Also in the manner of Homer, the story proper begins in medias res, with the Trojan fleet in the eastern Mediterranean, heading in the direction of Italy. The fleet, led by Aeneas, is on a voyage to find a second home. It has been foretold that in Italy, he will give rise to a race both noble and courageous, a race which will become known to all nations. Juno is wrathful, because she had not been chosen in the judgment of Paris, and because her favorite city, Carthage, will be destroyed by Aeneas' descendants. Also, Ganymede, a Trojan prince, was chosen to be her husband Jupiter's cup bearer—replacing Juno's daughter Hebe. Juno proceeds to Aeolus, King of the Winds, and asks that he release the winds to stir up a storm in exchange for a bribe (Deiopea, the loveliest of all her sea nymphs, as a wife). Despite refusing her bribe, he agrees, and the storm devastates the fleet.
The suicide of Queen Dido (book 4), sculpture by Augustin Cayot (1667-1772)
Neptune takes notice: although he himself is no friend of the Trojans, he is infuriated by Juno's intrusion into his domain, and stills the winds and calms the waters, after making sure that Aeolus would not try again. The fleet takes shelter on the coast of Africa. There, Aeneas's mother, Venus, in the form of a hunting woman very similar to the goddess Diana, encourages him and tells him the history of the city. Eventually, Aeneas ventures in, and in the temple of Juno, seeks and gains the favor of Dido, Queen of Carthage, the city which has only recently been founded by refugees from Tyre and which will later become one of Rome's greatest imperial rivals and enemies.

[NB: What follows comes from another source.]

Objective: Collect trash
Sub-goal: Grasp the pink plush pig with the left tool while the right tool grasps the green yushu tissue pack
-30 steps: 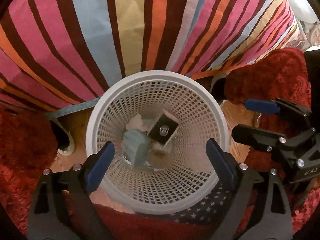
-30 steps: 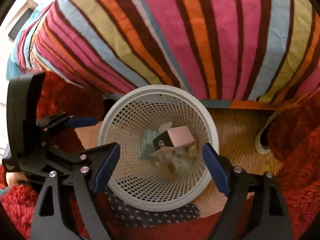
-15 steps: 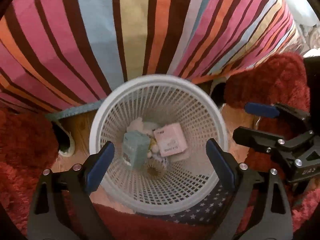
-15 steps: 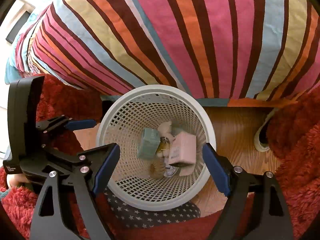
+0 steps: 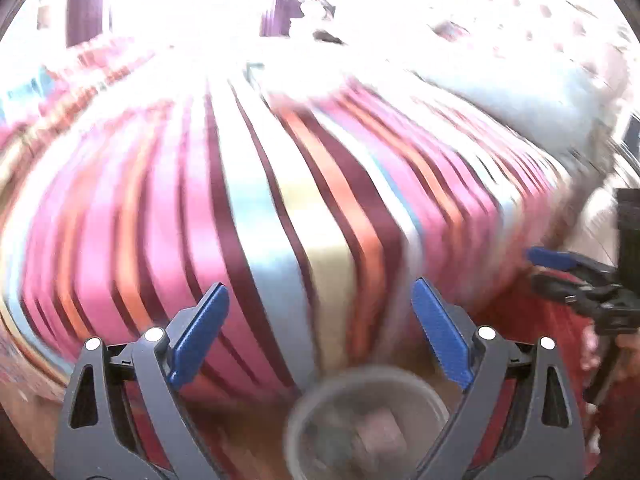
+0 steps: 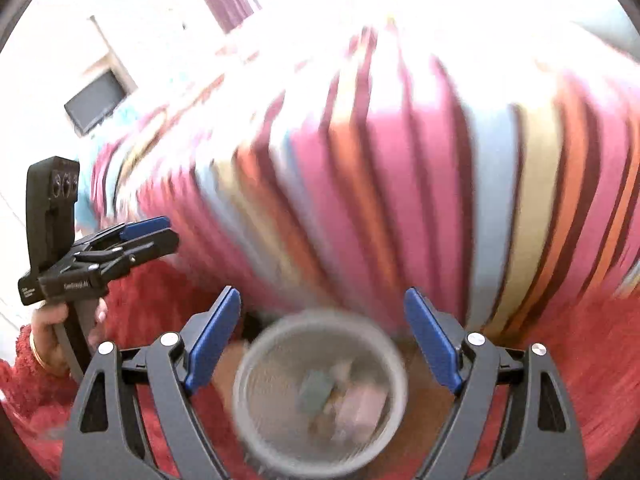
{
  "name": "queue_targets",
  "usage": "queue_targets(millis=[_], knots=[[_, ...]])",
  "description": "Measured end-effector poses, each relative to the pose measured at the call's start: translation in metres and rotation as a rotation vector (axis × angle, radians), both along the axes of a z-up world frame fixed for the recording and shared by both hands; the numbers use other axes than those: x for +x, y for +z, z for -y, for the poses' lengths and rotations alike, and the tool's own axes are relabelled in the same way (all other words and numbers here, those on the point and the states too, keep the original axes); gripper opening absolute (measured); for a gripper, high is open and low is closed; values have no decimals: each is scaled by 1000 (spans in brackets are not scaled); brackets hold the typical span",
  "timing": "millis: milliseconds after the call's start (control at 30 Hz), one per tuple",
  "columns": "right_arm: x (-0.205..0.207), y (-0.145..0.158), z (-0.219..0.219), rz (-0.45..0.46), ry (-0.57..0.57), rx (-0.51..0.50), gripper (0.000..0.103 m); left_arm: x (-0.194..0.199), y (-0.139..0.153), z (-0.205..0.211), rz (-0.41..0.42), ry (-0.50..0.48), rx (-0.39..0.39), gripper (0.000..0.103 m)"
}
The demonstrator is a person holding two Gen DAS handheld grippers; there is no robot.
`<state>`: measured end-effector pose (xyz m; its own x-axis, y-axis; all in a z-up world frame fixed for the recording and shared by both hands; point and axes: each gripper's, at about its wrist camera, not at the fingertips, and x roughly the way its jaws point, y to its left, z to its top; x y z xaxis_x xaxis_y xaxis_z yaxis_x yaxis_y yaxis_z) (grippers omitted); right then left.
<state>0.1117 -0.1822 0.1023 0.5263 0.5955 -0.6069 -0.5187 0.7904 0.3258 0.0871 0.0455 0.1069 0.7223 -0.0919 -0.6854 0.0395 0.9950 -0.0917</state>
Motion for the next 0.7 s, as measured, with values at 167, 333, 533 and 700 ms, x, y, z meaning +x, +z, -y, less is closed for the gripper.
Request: queue_targets(millis=[167,333,533,700], knots=[[68,45,3,182,-140,-42,80,88,27,-11,74,35,-4,90],[160,59,-23,201,-201,-161,80,176,17,-20,9,76,-27,90],[257,53,-60,119,-229,-270,80,219,2,-28,-31,109,-50,90],[314,38,-88,77,-233,-340,80,235,-8,-26,-71,104,-36,90]])
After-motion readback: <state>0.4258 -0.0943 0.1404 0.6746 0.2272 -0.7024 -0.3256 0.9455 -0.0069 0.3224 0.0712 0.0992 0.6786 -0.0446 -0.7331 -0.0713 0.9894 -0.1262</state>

At a banquet given in the honour of the Trojans, Aeneas recounts sadly the events which occasioned the Trojans' fortuitous arrival. He begins the tale shortly after the events described in the Iliad. Crafty Ulysses devised a way for Greek warriors to gain entry into Troy by hiding in a large wooden horse. The Greeks pretended to sail away, leaving a man, Sinon, to tell the Trojans that the horse was an offering and that if it were taken into the city, the Trojans would be able to conquer Greece. The Trojan priest Laocoön, who had seen through the Greek plot and urged the horse's destruction, hurled his spear at the wooden horse. Just after, in what would be seen by the Trojans as punishment from the gods, Laocoön was suddenly grabbed and eaten, along with his two sons, by two giant sea snakes. So the Trojans brought the horse inside the fortified walls, and after nightfall the armed Greeks emerged and began to slaughter the city's inhabitants.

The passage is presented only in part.